- [YOUR OBJECTIVE]
Pick out the lines below with "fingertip" and list them.

- [STORED DATA]
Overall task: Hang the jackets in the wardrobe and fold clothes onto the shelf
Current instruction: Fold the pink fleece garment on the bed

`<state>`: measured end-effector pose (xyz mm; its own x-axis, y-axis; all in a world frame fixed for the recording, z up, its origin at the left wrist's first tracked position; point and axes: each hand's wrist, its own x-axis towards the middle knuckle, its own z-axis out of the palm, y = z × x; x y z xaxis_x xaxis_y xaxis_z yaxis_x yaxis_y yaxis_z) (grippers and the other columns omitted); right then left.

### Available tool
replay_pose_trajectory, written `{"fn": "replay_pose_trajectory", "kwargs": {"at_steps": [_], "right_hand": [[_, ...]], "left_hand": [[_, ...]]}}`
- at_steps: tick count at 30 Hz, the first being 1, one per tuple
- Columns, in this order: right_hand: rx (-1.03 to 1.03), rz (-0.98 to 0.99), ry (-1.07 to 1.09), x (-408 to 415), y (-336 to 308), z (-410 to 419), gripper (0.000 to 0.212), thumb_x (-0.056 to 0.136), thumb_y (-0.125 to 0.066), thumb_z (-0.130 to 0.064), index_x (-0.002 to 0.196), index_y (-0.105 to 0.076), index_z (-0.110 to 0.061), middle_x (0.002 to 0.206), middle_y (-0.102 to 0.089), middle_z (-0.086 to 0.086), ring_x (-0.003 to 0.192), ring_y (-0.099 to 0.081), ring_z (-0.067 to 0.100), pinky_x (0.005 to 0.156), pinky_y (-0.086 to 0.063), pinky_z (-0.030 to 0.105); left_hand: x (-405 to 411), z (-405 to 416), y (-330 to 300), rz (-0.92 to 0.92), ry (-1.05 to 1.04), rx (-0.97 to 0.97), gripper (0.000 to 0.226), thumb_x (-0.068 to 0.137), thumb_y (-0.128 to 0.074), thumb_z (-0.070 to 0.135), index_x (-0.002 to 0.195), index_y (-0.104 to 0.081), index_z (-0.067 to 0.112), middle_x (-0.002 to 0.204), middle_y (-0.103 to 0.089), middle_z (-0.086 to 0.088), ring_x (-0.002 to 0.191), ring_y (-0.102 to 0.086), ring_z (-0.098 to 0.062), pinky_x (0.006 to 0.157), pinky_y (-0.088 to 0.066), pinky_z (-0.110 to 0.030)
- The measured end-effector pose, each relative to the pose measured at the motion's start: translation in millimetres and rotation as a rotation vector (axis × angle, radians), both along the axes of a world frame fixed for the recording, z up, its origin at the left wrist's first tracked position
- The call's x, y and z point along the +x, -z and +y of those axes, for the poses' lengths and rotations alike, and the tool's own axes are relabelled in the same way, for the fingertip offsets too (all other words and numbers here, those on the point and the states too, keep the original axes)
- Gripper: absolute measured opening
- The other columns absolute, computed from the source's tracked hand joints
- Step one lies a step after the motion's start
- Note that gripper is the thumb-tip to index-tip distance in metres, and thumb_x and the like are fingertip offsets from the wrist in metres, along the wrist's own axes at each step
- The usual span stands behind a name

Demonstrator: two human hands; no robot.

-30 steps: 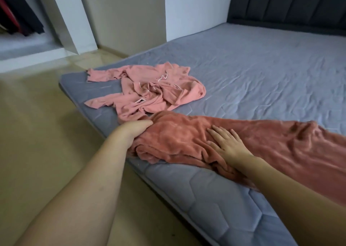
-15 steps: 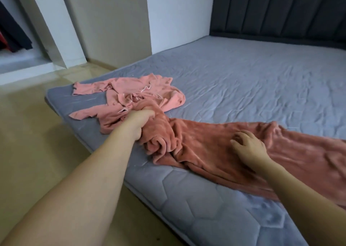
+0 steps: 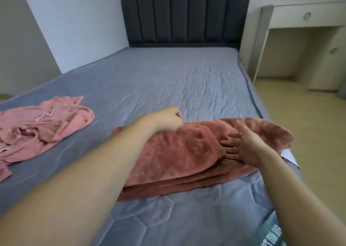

- [ANSWER TO THE EXERCISE]
- The call's x, y and z point along the +x, -z and +y of those axes, for the poses' lengths and rotations alike, and the tool's own axes are relabelled in the same way, for the fingertip offsets too (all other words and numbers here, those on the point and the states too, keep the original axes)
- Note that gripper is the thumb-tip to index-tip distance in metres, and thumb_x and the like are fingertip offsets from the wrist in metres, along the wrist's own axes at each step

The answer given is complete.